The event-based approach constitutes a clearly defined area of application of game-theoretic notions within the evolutionary dynamics framework. The mathematical structure describing the focal interaction can be very complex (e.g. see Broom and Ruxton 1998; Gokhale and Traulsen 2010; Broom 2002; Broom and Cannings 2002, and in general the book Broom and Rychtar 2013) and a clear methodology how to incorporate the game into a population dynamic model can be important. The approach proposed in this paper shows that evolutionary dynamics under growth, limited by nest site availability, is a synergistic product of different games played by individuals, not only a simple aggregated sum of the outcomes of those games. Thus, the dynamical approach is more than an extension of the static game structure, as in classical theory. An important aspect of this approach is that it can be easily interpreted, which is a significant advantage over abstract simplified models , as argued Geritz and Kisdi (2012). Further, the proposed approach allows for more precise modelling of the outcomes of selection dynamics on ecological parameters such as population size. This is very important, because the relationship between ecological mechanisms (regulation of the population size) and the process of natural selection is one of the major problems of modern evolutionary biology (Birch 1960; Hutchinson 1965; Ginzburg 1983) and is still at the centre of debate (Pelletier et al. 2009; Morris 2011; Post and Palkovacs 2009; Schoener 2011). We note that aspects discussed above are important from the point of view of the general definition of fitness (see Metz 2008; Roff 2008; Orr 2009) and its interpretation within evolutionary theory (Mills and Beaty 1979; Rosenberg and Williams 1986; Horan 1994; Matthen and Ariew 2002; Brandon and Ramsey 2007; Matthen and Ariew 2009; Walsh 2010; Ramsey 2013).

The proposed approach shows how the game theoretic notions, causal structure underlying the interactions that shape the population dynamics, can be used within many theoretical frameworks. It can be easily extended to Adaptive Dynamics (Dercole and Rinaldi 2008) due to its clear description of the underlying ecology. On the other hand, decomposition of fitness into separate demographic payoffs creates the possibility of incorporating more detailed population genetic mechanisms (Crow and Kimura 1970; Hartl and Clark 1997; Bürger 2000), which will affect the fertility payoffs.
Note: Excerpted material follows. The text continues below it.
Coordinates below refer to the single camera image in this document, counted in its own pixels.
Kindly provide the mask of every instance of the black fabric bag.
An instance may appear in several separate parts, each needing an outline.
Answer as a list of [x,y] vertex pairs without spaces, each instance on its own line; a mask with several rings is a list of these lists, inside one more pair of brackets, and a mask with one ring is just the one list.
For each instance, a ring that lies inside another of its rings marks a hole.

Then the fertility payoff will describe the number of mating attempts which can be weighted by the probability of gene transfer determined by the underlying genetic system.
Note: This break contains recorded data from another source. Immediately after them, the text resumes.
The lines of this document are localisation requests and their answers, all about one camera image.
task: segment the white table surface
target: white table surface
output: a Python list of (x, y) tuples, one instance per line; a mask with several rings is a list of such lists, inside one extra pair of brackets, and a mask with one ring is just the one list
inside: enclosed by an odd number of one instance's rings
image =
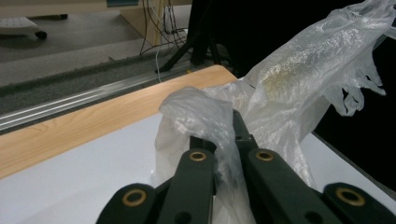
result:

In addition the impact of the proposed methodology can be broader and more general. Note that in the case of abstract model parameters, that are “fitted” to data, it can be hard to falsify the obtained outcomes, if the model is “flexible” enough with respect to the “fitted” parameters, to cover different types of datasets. The clear demographic meaning of our model parameters can allow for easy falsification according to empirical data or the outcomes of individual-based simulations (which will have the status of in-silico experiments, see Uchmański and Grimm 1996; Grimm and Railsback 2005) parameterized by the same values. The predictions of the analytical model can be helpful in a mechanistic explanation of the patterns produced by the simulation (see, for example, Gerlee and Lundh 2010) or observed empirical data. This will constitute important progression in the direction of the development of theoretical notions related to the individual level, originated by Łomnicki (1988), and in particular related to research on animal personalities (Dall et al. 2004; Wolf et al. 2007; Wolf and Weissing 2010, 2012; Wolf and McNamara 2012). Thus, the event-based terminology not only extends the mathematical notions, but also influences the general theory and contributes to the understanding of the causal structure of the evolutionary process.